Why Projects Like This Matter
Building a transformer model from scratch is significantly more difficult than simply fine-tuning an existing model.
It requires solving multiple engineering challenges, including:
- Training stability
- Memory optimization
- Gradient scaling
- Precision handling
- Attention efficiency
- Dataset streaming
- Checkpoint recovery
- Generation stability
- GPU memory management
Independent projects like Bharat MiniGPT help expand practical AI engineering knowledge and experimentation.
Future Improvements Planned
Several future improvements are planned for the project:
Better Tokenizer Strategy
Tokenizer quality directly affects language understanding and output coherence.
Larger Training Token Count
Additional pretraining beyond 3B tokens could significantly improve model capability.
Instruction Tuning
Future conversational fine-tuning may improve assistant-like behavior.
Better Inference Optimization
Future ONNX, quantization, and KV-cache optimizations are possible.
Indian Language Expansion
Support for Hindi and other Indian languages may improve over time.
Lightweight Models Still Matter
While the AI industry is focused heavily on massive multi-billion parameter models, smaller models still offer important advantages:
- Lower hardware requirements
- Faster experimentation
- Easier debugging
- Edge AI deployment potential
- Browser inference possibilities
- Lower inference costs
This is one reason compact transformer research remains valuable.

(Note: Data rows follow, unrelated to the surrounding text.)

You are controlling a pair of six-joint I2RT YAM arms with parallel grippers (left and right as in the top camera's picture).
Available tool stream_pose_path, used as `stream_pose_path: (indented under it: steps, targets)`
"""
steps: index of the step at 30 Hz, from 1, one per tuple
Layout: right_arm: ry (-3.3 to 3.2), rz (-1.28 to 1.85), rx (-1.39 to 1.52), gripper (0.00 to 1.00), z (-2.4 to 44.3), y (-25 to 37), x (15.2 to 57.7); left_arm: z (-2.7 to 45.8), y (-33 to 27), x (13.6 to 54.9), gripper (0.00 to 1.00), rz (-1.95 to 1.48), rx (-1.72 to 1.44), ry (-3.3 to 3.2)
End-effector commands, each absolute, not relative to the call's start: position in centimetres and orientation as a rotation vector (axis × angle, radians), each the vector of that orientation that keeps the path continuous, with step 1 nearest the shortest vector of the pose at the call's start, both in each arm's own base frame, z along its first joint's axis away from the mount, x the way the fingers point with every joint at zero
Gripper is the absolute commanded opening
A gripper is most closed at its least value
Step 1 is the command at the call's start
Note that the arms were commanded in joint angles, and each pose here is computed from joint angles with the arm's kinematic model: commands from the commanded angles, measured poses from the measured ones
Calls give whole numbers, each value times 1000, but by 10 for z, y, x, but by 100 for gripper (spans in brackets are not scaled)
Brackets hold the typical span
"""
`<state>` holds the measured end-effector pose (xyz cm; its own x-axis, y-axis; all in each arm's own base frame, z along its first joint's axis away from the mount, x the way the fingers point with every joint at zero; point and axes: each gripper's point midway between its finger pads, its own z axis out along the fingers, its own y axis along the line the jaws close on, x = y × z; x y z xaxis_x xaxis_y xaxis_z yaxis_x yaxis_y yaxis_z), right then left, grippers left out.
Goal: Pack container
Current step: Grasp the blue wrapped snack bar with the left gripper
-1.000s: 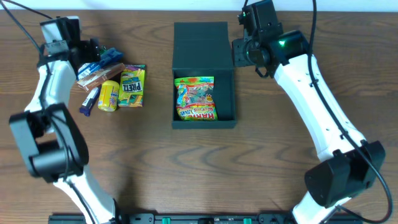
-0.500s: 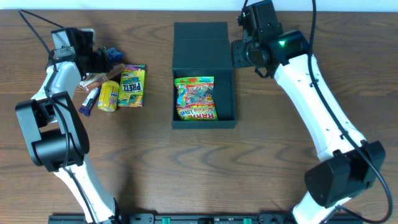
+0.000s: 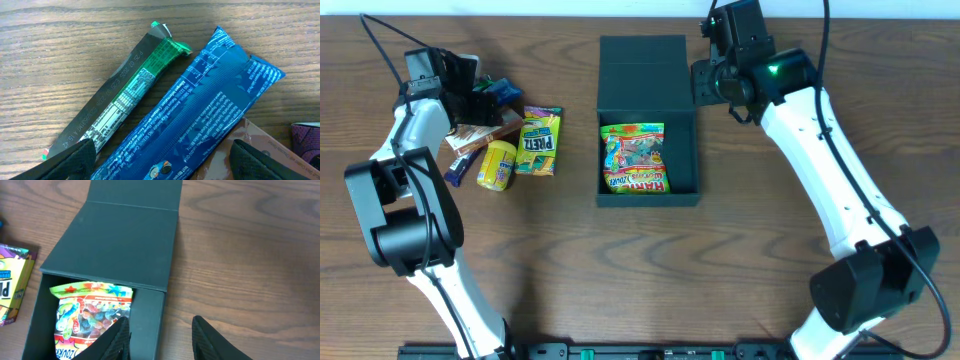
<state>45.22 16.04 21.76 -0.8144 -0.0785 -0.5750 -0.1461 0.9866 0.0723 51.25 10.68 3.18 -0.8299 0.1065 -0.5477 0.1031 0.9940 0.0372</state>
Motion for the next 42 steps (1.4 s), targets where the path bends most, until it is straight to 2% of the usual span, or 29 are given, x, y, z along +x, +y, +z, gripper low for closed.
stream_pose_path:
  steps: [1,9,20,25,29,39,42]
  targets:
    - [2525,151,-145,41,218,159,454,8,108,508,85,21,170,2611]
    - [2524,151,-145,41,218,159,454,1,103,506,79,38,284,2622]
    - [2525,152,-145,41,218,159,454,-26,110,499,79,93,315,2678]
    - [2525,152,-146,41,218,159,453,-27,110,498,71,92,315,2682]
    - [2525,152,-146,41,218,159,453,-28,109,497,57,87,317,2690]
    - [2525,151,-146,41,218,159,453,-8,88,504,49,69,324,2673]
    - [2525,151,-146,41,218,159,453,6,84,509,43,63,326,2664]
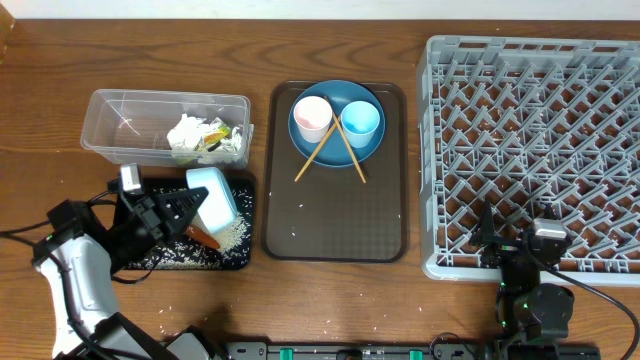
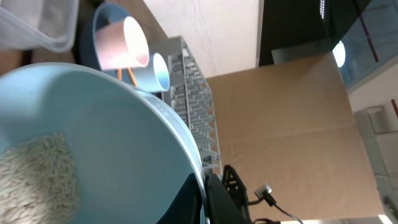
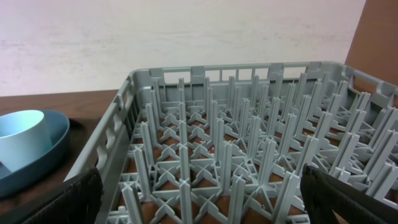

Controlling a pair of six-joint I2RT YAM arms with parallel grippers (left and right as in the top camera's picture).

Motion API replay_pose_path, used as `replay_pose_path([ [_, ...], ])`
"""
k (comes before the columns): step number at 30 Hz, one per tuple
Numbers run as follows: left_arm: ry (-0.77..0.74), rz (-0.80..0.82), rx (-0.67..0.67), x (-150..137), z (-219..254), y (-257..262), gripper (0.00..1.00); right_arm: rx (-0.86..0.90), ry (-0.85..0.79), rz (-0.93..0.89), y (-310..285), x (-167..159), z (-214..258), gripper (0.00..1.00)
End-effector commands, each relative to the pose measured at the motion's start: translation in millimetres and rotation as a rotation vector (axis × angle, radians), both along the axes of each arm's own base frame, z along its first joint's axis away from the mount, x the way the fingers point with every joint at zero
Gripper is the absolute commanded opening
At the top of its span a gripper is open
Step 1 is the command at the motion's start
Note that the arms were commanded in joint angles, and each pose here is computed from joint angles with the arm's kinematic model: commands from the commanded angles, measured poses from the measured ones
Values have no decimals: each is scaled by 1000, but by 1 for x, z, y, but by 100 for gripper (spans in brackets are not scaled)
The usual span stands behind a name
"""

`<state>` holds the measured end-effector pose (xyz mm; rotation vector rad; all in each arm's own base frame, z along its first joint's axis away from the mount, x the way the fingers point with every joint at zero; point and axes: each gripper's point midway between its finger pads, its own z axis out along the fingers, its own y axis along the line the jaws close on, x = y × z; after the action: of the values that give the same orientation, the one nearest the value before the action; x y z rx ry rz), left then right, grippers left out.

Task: Sort waste into correct bins and load items into the dishwasher rack
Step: 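Tilt the bowl with the left gripper to pour rice onto black tray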

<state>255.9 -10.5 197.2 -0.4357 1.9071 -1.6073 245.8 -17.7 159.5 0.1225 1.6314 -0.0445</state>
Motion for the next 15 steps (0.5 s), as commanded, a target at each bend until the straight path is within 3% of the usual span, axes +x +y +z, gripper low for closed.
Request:
replay_pose_path([
  [1,-24,42,-7,-2,4,8,6,13,0,7,2,0,-1,99],
  [15,43,114,-28,-8,0,23,6,13,-1,7,2,0,-1,99],
])
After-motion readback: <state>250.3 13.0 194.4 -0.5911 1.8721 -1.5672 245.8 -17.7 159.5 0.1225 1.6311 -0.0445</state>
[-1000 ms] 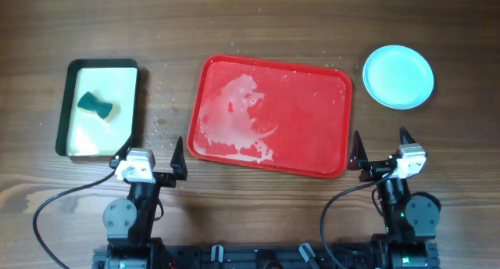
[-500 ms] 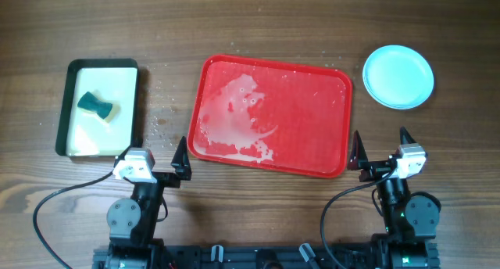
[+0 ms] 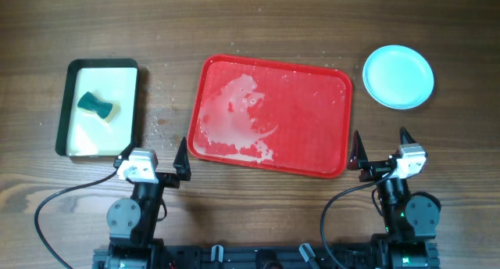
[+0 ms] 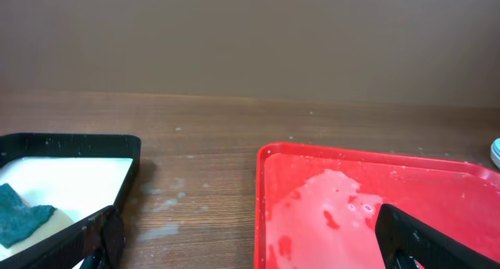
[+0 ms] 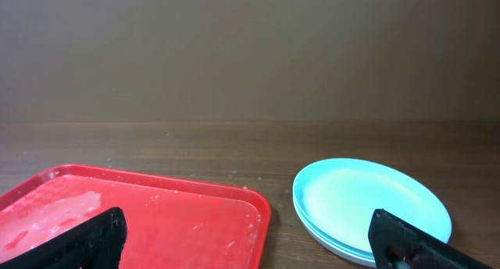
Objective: Clean dirty plates on tray and stack at the side
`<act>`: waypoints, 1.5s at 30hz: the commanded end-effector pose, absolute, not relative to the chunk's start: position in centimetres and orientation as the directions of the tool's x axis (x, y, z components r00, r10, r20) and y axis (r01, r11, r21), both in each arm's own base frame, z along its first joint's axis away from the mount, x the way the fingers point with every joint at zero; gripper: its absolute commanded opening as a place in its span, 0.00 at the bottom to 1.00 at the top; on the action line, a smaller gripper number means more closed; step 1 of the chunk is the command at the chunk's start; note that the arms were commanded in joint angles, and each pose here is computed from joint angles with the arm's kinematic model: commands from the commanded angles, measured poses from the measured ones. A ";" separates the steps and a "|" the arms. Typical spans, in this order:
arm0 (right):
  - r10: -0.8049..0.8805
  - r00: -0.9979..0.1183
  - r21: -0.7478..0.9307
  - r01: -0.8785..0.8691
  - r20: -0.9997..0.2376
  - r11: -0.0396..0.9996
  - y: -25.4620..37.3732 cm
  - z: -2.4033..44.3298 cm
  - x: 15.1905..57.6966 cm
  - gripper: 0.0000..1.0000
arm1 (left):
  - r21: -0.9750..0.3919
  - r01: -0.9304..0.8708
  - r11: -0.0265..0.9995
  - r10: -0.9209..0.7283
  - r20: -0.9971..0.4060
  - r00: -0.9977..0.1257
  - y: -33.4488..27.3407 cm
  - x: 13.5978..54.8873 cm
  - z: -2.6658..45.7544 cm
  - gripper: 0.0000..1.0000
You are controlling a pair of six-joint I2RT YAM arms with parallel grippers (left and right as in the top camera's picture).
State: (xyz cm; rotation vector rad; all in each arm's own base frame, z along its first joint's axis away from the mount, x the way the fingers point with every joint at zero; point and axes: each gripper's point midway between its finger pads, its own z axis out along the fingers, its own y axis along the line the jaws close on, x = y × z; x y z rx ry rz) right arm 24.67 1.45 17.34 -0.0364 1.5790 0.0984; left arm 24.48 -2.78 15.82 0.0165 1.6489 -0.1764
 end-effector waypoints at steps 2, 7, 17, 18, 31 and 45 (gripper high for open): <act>0.029 0.000 0.029 -0.087 -1.000 0.996 1.5 17.6 24.6 1.00 | -0.074 0.085 0.994 -0.067 -0.995 -0.080 -2.0 24.5 15.7 1.00; 0.029 0.000 0.029 -0.087 -1.000 0.996 1.5 17.6 24.6 1.00 | -0.074 0.024 0.997 -0.072 -0.995 -0.076 -0.5 24.6 15.7 1.00; 0.029 0.000 0.029 -0.087 -1.000 0.996 1.5 17.6 24.6 1.00 | -0.074 0.024 0.997 -0.072 -0.995 -0.076 -0.5 24.6 15.7 1.00; 0.029 0.000 0.029 -0.087 -1.000 0.996 1.5 17.6 24.6 1.00 | -0.074 0.024 0.997 -0.072 -0.995 -0.076 -0.5 24.6 15.7 1.00; 0.029 0.000 0.029 -0.087 -1.000 0.996 1.5 17.6 24.6 1.00 | -0.074 0.024 0.997 -0.072 -0.995 -0.076 -0.5 24.6 15.7 1.00; 0.029 0.000 0.029 -0.087 -1.000 0.996 1.5 17.6 24.6 1.00 | -0.074 0.024 0.997 -0.072 -0.995 -0.076 -0.5 24.6 15.7 1.00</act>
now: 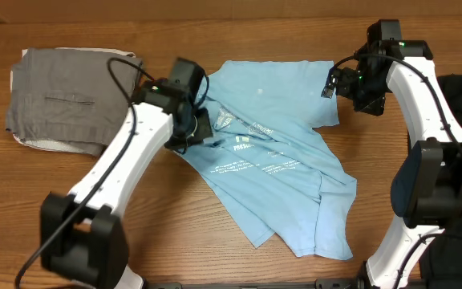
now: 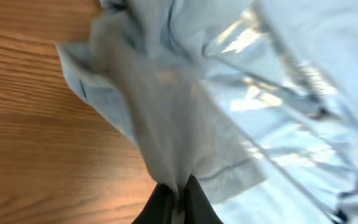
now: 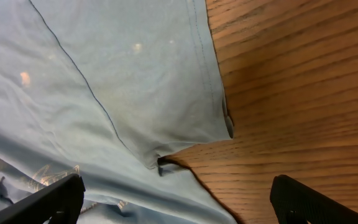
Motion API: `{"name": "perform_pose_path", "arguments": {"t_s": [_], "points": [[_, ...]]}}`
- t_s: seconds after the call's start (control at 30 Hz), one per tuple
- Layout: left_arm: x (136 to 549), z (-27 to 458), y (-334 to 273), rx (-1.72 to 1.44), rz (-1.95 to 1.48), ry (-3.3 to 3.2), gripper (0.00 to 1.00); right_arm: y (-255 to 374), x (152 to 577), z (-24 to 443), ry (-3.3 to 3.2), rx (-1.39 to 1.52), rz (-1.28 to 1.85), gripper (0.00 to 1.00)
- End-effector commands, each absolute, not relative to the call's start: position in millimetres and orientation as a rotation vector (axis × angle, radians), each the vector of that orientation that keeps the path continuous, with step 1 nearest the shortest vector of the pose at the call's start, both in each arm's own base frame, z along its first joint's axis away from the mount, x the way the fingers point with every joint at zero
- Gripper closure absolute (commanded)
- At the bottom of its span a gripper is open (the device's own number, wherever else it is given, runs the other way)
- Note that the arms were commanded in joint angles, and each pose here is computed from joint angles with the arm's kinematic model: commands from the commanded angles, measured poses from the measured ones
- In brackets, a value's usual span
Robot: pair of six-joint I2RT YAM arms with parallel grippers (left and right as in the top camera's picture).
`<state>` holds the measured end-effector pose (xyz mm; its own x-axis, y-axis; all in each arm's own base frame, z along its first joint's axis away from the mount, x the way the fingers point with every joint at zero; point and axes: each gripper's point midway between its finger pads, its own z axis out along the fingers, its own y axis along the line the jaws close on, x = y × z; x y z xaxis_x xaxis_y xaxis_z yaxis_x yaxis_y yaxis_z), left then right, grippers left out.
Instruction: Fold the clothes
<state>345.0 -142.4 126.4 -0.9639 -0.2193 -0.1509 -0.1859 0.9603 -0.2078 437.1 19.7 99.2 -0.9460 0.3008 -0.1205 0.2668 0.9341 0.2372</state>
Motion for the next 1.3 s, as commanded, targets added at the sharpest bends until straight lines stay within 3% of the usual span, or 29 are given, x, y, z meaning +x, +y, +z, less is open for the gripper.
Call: {"name": "perform_pose_path", "arguments": {"t_s": [0.0, 0.3, 0.47, 0.57, 0.7, 0.8, 0.87, 0.9, 0.97, 1.13, 1.27], "points": [[346.1, 154.6, -144.5, -0.263, -0.329, 2.883, 0.96, 18.9, 442.2, 115.3, 2.891, 0.425, 0.338, 0.0], [355.2, 172.0, -147.0, -0.257, -0.355, 2.834, 0.96, 19.1, 442.3, 115.4, 2.89, 0.425, 0.341, 0.0], [369.0, 204.7, -151.7, -0.244, -0.393, 2.754, 0.96, 40.6, 411.0, 116.1, 3.008, 0.454, 0.521, 0.0], [374.9, 213.1, -147.0, -0.251, -0.357, 2.721, 0.95, 41.6, 385.0, 115.0, 3.112, 0.498, 0.517, 0.1], [379.3, 212.6, -134.2, -0.273, -0.257, 2.698, 0.93, 48.8, 355.7, 119.6, 3.228, 0.477, 0.549, 0.13], [381.1, 212.4, -126.3, -0.288, -0.198, 2.686, 0.92, 65.1, 337.2, 127.6, 3.293, 0.376, 0.673, 0.27], [382.6, 212.4, -120.9, -0.303, -0.178, 2.68, 0.91, 74.0, 325.9, 131.2, 3.333, 0.339, 0.722, 0.52], [383.4, 212.3, -117.9, -0.313, -0.174, 2.679, 0.91, 77.7, 319.7, 130.6, 3.36, 0.331, 0.72, 0.8], [384.6, 212.0, -110.5, -0.335, -0.155, 2.676, 0.91, 82.8, 311.6, 126.3, 3.397, 0.314, 0.712, 0.96], [379.1, 207.3, -90.6, -0.387, -0.086, 2.704, 0.92, 98.5, 283.1, 97.6, 3.508, 0.277, 0.694, 0.96], [366.9, 201.2, -71.5, -0.379, 0.056, 2.746, 0.92, 80.4, 250.7, 44.6, 3.605, 0.543, 0.387, 0.96]]}}
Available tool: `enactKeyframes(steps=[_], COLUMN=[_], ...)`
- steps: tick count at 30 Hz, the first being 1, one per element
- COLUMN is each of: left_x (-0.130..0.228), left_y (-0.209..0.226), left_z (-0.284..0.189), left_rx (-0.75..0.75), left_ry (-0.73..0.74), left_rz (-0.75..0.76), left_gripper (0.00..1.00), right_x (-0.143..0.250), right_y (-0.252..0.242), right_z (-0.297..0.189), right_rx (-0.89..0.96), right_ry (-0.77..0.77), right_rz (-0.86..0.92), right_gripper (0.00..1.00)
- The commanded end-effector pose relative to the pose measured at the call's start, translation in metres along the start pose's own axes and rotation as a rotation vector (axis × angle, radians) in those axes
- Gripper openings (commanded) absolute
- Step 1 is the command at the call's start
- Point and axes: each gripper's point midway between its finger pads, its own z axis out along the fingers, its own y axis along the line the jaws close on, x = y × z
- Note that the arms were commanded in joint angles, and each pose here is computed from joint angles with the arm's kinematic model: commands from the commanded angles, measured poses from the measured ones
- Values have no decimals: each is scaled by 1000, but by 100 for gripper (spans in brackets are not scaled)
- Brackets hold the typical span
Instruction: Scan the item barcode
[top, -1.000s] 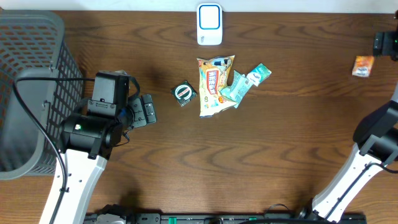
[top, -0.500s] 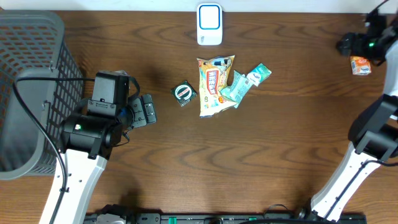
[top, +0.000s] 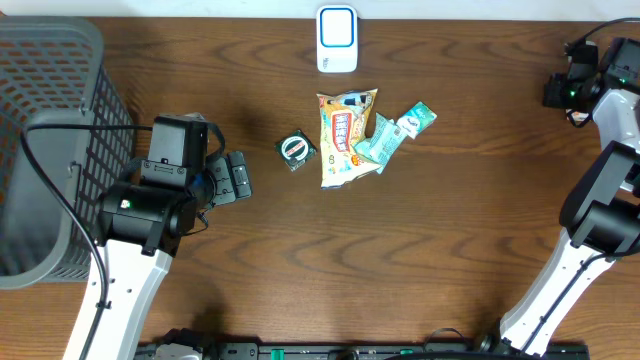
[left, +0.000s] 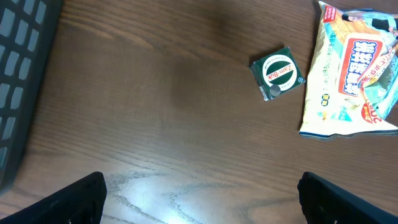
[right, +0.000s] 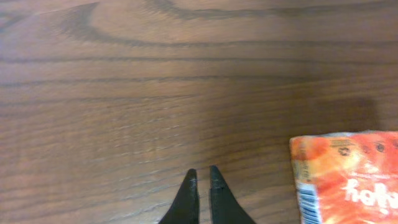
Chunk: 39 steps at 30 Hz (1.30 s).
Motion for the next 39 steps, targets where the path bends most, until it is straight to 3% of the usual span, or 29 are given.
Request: enactKeyframes(steps=[1,12,23,34,39], left_x=[-3,-3,-3,-3,-3], left_y=[-1,-1,-1,-1,-1], left_z=[-2,-2,-2,-2,-2], left_rx=[3,4,4,3,4], left_ry=[-6,-6,-6,-6,-6], left_rz=[-11,-11,-11,-11,-11], left_gripper=[98,98,98,98,98], right_x=[6,8,40,59,35], right_y=[-10,-26,-36,-115,-125], right_z=[3,3,19,-12,-42], right_rx=[43,118,162,424,452], right_ry=[9,11,26,76,-7], right_rz=[2,2,-13,69,148], right_gripper=[1,1,1,1,1])
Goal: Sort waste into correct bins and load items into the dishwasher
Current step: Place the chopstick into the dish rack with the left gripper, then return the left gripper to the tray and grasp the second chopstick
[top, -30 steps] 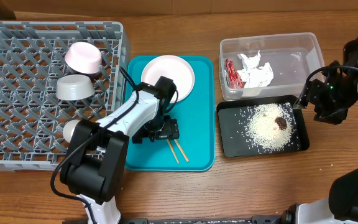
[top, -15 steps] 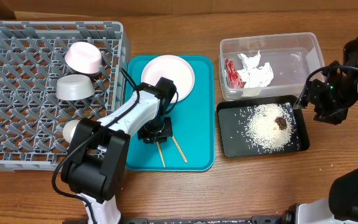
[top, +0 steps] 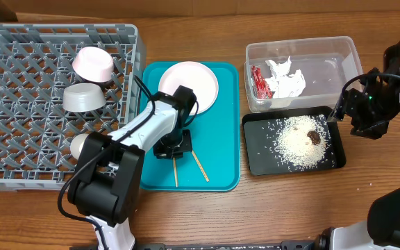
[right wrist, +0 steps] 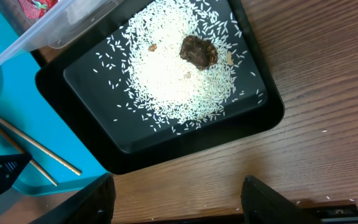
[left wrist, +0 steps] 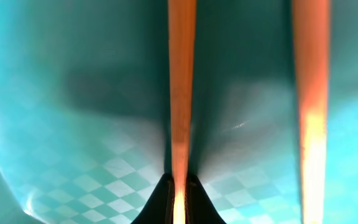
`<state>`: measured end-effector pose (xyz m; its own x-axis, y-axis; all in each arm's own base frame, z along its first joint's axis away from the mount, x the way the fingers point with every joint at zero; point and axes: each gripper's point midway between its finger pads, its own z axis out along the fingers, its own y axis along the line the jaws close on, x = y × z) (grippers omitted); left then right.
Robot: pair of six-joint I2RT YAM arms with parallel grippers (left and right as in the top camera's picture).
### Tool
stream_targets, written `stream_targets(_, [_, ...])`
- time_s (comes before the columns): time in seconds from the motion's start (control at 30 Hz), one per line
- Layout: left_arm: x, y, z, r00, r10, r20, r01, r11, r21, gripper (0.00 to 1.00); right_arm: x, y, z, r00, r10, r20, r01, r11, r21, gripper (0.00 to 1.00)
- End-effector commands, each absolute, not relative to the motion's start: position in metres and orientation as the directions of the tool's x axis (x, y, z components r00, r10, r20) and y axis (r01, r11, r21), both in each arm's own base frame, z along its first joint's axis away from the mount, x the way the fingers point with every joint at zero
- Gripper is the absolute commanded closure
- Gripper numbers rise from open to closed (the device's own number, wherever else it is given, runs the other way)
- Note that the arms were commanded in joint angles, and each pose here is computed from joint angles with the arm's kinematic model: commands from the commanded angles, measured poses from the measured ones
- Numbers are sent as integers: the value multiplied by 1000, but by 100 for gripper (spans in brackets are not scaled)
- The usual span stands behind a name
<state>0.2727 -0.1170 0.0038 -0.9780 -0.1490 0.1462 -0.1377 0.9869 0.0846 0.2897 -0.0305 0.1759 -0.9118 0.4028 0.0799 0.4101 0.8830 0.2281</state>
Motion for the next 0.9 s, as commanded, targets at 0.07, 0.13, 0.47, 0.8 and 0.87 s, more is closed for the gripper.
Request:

Building a 350M Parameter LLM on Free Kaggle T4 GPUs
One of the most impressive aspects of Bharat MiniGPT 350M is that the model was trained without expensive AI supercomputers or large enterprise GPU clusters. Instead, the project was developed primarily using the free-tier environment on Kaggle with NVIDIA T4 GPUs. Despite limited hardware resources, the project achieved 3 billion token pretraining through heavy optimization techniques such as gradient accumulation, FP16 mixed precision training, streaming datasets, checkpoint recovery systems, and memory-efficient transformer engineering. This demonstrates that modern LLM experimentation is no longer limited only to large corporations with massive budgets — independent developers can still build meaningful AI systems by combining efficient engineering with persistence and smart optimization strategies.
Final Thoughts
Bharat MiniGPT 350M represents an interesting independent AI engineering effort coming from India.
Its transformer architecture, RoPE implementation, RMSNorm layers, attention system, and training pipeline were manually developed in PyTorch before later being adapted for Hugging Face compatibility.
Although the model is still in its early pretrained stage and requires further refinement, it demonstrates how independent developers can explore foundational LLM engineering beyond simple fine-tuning workflows.